# Work to be completed
Your output should be the lines from the one containing "Identify the grey aluminium frame post right" through the last line below, both ends included, exactly as written and free of pictures.

# Dataset content
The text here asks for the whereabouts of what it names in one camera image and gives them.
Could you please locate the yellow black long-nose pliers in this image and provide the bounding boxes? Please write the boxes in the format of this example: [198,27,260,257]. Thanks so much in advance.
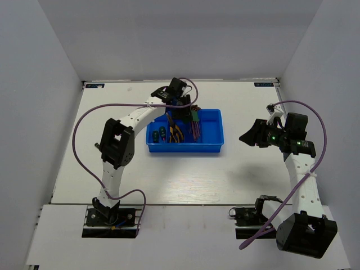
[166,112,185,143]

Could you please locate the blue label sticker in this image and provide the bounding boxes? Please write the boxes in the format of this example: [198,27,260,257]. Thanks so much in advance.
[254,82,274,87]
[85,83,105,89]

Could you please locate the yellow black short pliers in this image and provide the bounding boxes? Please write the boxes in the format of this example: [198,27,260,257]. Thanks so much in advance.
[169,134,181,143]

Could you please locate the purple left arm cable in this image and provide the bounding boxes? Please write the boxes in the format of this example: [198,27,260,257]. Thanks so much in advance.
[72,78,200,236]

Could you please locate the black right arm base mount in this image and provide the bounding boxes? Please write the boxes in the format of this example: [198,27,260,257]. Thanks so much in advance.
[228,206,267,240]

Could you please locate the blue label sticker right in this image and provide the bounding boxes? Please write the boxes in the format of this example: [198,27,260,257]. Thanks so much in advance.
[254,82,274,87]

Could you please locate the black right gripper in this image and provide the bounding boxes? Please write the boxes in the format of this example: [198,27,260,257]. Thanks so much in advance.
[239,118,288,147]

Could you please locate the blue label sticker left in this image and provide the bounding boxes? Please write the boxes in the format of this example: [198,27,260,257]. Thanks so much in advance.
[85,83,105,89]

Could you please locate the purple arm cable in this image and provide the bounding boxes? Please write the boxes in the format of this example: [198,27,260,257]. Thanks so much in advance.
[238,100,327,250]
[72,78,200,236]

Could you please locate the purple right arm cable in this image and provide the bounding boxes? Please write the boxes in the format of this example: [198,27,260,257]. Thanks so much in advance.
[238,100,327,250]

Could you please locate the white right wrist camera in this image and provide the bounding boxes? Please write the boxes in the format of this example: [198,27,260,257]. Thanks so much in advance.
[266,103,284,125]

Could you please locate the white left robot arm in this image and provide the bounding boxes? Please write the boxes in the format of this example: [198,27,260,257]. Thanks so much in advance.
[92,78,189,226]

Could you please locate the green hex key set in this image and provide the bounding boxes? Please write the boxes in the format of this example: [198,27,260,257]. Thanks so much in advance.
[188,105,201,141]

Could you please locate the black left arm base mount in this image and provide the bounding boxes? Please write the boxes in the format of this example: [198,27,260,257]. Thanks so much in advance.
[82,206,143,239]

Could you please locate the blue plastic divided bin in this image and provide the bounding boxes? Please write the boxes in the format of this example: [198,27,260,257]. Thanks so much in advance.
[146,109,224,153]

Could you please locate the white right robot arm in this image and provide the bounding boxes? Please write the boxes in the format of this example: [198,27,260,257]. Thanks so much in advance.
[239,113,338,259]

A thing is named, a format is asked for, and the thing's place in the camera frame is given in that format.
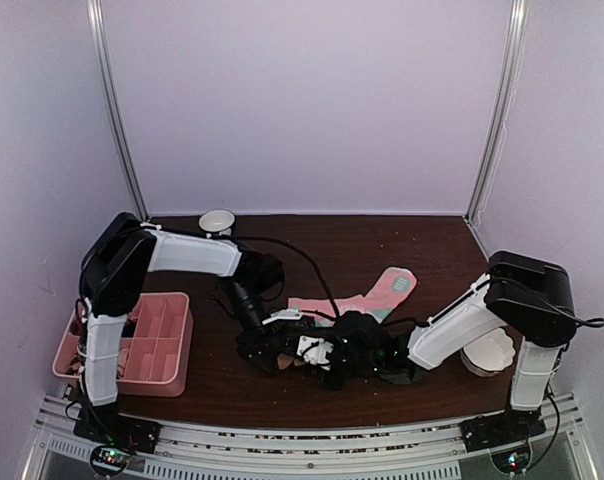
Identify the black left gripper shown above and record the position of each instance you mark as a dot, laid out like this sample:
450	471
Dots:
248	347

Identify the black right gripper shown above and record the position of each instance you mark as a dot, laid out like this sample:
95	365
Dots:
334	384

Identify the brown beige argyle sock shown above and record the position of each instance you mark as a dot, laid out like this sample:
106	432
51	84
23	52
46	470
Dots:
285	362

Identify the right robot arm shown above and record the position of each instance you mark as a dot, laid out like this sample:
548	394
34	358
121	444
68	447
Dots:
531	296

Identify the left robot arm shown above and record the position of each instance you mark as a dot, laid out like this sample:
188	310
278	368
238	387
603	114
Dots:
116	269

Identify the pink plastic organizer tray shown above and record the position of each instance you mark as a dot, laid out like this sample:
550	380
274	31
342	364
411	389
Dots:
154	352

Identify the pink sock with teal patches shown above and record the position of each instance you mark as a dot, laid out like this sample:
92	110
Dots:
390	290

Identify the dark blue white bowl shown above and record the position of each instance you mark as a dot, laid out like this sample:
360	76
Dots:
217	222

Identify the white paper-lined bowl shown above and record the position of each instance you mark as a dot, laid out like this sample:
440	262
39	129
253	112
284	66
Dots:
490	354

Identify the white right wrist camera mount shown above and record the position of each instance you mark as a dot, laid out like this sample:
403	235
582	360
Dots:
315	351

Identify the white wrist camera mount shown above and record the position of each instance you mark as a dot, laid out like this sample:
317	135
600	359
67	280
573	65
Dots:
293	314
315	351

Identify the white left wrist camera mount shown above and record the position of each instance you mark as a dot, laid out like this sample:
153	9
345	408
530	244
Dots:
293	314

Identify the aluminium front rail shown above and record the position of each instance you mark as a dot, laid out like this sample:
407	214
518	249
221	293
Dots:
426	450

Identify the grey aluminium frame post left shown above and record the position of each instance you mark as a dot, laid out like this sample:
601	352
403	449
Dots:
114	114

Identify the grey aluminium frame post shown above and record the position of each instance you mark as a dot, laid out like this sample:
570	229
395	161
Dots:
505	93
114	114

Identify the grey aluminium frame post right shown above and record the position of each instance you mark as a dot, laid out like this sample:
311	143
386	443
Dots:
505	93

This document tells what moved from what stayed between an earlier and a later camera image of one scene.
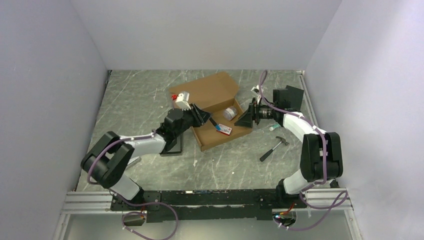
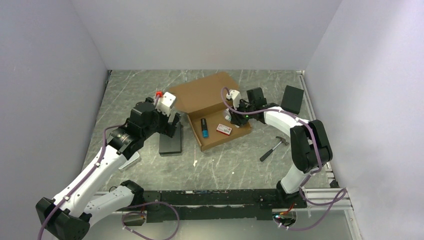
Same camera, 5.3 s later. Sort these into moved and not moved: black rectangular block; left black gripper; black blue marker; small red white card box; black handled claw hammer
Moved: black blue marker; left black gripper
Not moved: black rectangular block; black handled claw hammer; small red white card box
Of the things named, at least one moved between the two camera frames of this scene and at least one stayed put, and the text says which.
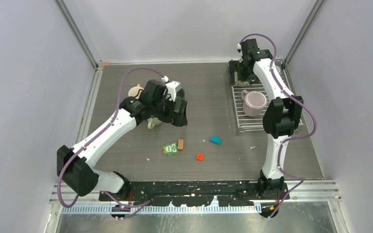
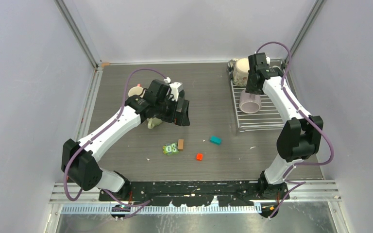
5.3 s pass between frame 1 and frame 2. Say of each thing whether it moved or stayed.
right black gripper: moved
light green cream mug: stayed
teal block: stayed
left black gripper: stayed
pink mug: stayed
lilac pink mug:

# Response area
Identify the grey aluminium frame post right shown above and record the position of each instance you mark as a dot, laid out like this sample:
311	143
386	443
Dots:
505	93

This document tells what moved from what stayed between an earlier and a later camera image of one scene.
Same camera, 5.3 s later. Sort these into moved and not moved: black rectangular block; left black gripper; black blue marker; small red white card box; black handled claw hammer
Moved: black blue marker; left black gripper
Not moved: black rectangular block; black handled claw hammer; small red white card box
Of the things named, at least one moved between the two camera frames of this scene and at least one stayed put, and the text says which.
5.3 s pass between frame 1 and frame 2. Say of each thing whether it moved or stayed.
right black gripper: moved
light green cream mug: stayed
teal block: stayed
left black gripper: stayed
pink mug: stayed
lilac pink mug:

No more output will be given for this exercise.